Agentic Catastrophic Risk Annex
SecurityRecipes already has workflow policy, MCP authorization, non-human identity, context trust, handoff boundaries, egress policy, run receipts, readiness scoring, and red-team drills. The Agentic Catastrophic Risk Annex joins those controls into one generated packet for severe-risk decisions.
This is intentionally practical. It does not claim to solve long-horizon AI safety. It focuses on production-testable agentic controls that enterprise buyers can inspect:
- Which action classes are high impact?
- Which scenarios require human approval and risk acceptance?
- Which missing evidence creates a hold?
- Which runtime signals kill the session?

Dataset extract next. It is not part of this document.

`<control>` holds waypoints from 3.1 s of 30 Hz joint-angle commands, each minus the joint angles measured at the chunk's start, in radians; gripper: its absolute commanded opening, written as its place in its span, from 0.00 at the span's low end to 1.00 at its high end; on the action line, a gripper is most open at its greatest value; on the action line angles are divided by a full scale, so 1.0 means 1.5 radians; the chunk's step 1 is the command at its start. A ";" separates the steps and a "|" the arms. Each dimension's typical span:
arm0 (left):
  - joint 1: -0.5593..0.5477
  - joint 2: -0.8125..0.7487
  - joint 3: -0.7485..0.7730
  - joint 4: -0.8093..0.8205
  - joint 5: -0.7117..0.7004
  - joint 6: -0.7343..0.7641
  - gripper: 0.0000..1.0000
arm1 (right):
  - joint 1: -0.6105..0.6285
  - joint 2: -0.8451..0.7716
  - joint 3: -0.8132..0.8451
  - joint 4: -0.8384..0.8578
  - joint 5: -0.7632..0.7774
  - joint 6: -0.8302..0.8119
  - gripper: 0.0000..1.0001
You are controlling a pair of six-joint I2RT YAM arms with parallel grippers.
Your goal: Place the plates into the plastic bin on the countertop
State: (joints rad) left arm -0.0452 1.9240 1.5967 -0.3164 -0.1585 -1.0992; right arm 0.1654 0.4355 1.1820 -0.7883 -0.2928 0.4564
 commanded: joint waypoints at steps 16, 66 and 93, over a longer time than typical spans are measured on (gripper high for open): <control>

- Which source packs prove the decision?
- Which MCP tools expose the evidence to an agent host or review portal?
Generated artifact
- Source model:
data/assurance/agentic-catastrophic-risk-annex.json - Generator:
scripts/generate_agentic_catastrophic_risk_annex.py - Evidence pack:
data/evidence/agentic-catastrophic-risk-annex.json - Runtime evaluator:
scripts/evaluate_agentic_catastrophic_risk_decision.py - MCP tools:
recipes_agentic_catastrophic_risk_annex,recipes_evaluate_agentic_catastrophic_risk_decision
Regenerate and validate the pack:
python3 scripts/generate_agentic_catastrophic_risk_annex.py
python3 scripts/generate_agentic_catastrophic_risk_annex.py --checkEvaluate a held high-impact deployment decision:
python3 scripts/evaluate_agentic_catastrophic_risk_decision.py \
--workflow-id base-image-remediation \
--action-class production_deployment \
--run-id run-123 \
--identity-id sr-agent::base-image-remediation::codex \
--policy-pack-hash policy-hash \
--authorization-decision allow_authorized_mcp_request \
--flag affects_prod=true \
--expect-decision hold_for_catastrophic_risk_reviewEvaluate an approved high-impact action:
python3 scripts/evaluate_agentic_catastrophic_risk_decision.py \
--workflow-id base-image-remediation \
--action-class production_deployment \
--run-id run-123 \
--identity-id sr-agent::base-image-remediation::codex \
--policy-pack-hash policy-hash \
--authorization-decision allow_authorized_mcp_request \
--risk-acceptance-id risk-accept-123 \
--receipt-id receipt-123 \
--approval-id approval-123 \
--flag affects_prod=true \
--expect-decision allow_reviewed_high_impact_actionWhy this matters now
The 2026 market has moved from “secure the prompt” to “secure the autonomous action layer.” NIST’s AI Agent Standards Initiative centers agent authentication, identity infrastructure, interoperable protocols, and security evaluations. OWASP’s Agentic Top 10 frames autonomous systems around tool use, identity abuse, context poisoning, insecure inter-agent communication, cascading failure, and rogue behavior. The MCP authorization specification now makes resource indicators, audience validation, protected resource metadata, least-privilege scopes, and token handling explicit. CSAI’s April 2026 work adds the strongest signal: catastrophic-risk assurance for loss of oversight, uncontrolled behavior, and large-scale irreversible consequences that can be tested in production.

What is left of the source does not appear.